B— Fonctionnalisme et Sciences Sociales

Sous ses différentes formes précisément, le Fonctionnalisme a inspiré de nombreux spécialistes de la Science Politique. Notamment, Gabriel Almond et Bingham Powell, ces deux auteurs dans un ouvrage paru à Boston en 1966, « Comparative Politics and Development Approche », expliquent que tout Système Politique se rattache à la Société globale qui constitue son environnement. Et que tout Système Politique, ne peut perdurer dans un rapport d'échange avec son milieu qu'en répondant aux attentes et aux différents intérêts de ce milieu qu'il doit réguler, et en développant des structures adaptées à ses fonctions. Et de la sorte, il démontre qu'un Gouvernement est d'autant plus Fonctionnel, autrement dit accepté comme légitime, qu'il est structurellement en phase, avec la Culture Politique de la Société qu’il régente.

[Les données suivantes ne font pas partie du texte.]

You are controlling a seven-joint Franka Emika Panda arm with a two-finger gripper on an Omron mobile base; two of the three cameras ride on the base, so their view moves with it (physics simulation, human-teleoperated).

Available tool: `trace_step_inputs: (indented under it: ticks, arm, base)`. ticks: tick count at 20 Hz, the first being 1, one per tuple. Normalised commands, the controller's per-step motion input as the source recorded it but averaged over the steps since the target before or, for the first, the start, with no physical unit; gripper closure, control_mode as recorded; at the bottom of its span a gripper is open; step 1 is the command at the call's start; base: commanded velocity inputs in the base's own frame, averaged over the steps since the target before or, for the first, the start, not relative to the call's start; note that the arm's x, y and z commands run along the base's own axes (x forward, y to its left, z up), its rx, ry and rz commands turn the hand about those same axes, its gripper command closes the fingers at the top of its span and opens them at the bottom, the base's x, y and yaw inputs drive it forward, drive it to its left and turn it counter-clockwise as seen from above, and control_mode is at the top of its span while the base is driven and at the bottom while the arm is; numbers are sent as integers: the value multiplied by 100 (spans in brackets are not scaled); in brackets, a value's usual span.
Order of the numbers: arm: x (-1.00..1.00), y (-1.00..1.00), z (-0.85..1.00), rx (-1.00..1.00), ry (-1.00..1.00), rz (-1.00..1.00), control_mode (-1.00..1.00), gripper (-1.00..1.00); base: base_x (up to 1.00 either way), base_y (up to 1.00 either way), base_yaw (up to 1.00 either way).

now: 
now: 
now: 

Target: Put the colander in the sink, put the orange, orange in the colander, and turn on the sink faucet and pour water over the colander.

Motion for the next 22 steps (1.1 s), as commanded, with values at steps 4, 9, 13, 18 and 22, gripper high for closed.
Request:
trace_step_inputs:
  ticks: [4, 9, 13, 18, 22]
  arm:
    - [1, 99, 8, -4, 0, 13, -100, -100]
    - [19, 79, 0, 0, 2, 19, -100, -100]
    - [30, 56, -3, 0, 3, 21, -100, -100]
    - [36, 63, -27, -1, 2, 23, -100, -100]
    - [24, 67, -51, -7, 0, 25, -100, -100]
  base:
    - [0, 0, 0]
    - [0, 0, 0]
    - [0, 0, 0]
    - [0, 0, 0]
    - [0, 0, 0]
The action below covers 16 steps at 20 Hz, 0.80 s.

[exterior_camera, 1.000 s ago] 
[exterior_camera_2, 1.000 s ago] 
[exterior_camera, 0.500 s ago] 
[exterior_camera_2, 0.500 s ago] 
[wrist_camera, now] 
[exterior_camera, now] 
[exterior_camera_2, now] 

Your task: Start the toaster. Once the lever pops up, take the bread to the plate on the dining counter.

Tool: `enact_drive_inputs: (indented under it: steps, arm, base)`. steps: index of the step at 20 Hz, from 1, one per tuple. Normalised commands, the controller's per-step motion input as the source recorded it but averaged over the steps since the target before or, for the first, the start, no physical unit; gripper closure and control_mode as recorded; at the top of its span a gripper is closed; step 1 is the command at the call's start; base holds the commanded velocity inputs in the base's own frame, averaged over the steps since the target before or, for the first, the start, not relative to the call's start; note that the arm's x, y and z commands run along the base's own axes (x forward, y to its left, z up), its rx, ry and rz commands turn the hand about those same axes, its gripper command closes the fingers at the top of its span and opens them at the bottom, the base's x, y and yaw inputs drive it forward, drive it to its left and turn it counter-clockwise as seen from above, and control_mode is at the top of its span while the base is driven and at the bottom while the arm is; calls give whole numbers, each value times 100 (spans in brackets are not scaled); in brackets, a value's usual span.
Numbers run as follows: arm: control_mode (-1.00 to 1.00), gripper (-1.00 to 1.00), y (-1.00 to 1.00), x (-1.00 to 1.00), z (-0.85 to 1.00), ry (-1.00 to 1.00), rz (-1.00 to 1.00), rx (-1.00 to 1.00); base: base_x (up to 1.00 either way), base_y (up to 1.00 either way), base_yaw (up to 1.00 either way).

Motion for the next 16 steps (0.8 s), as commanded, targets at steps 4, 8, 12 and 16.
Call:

Ainsi ces deux auteurs distinguent la Culture Paroissiale, dans laquelle les individus sont peu sensibles à l'ensemble National et qui convient plutôt à une Structure Politique Traditionnelle et Décentralisée, la Culture dite de Suggestions, dans laquelle le Système Politique est ressenti comme extérieur et qui conviendrait particulièrement à une Structure Autoritaire et Centralisée, enfin la Culture de Participation, celle des individus citoyens, qui s'accordent, à une Structure Démocratique. Ce type d'analyse donc, à une réelle valeur heuristique, car elle facilite grandement la comparaison entre les Régimes Politiques.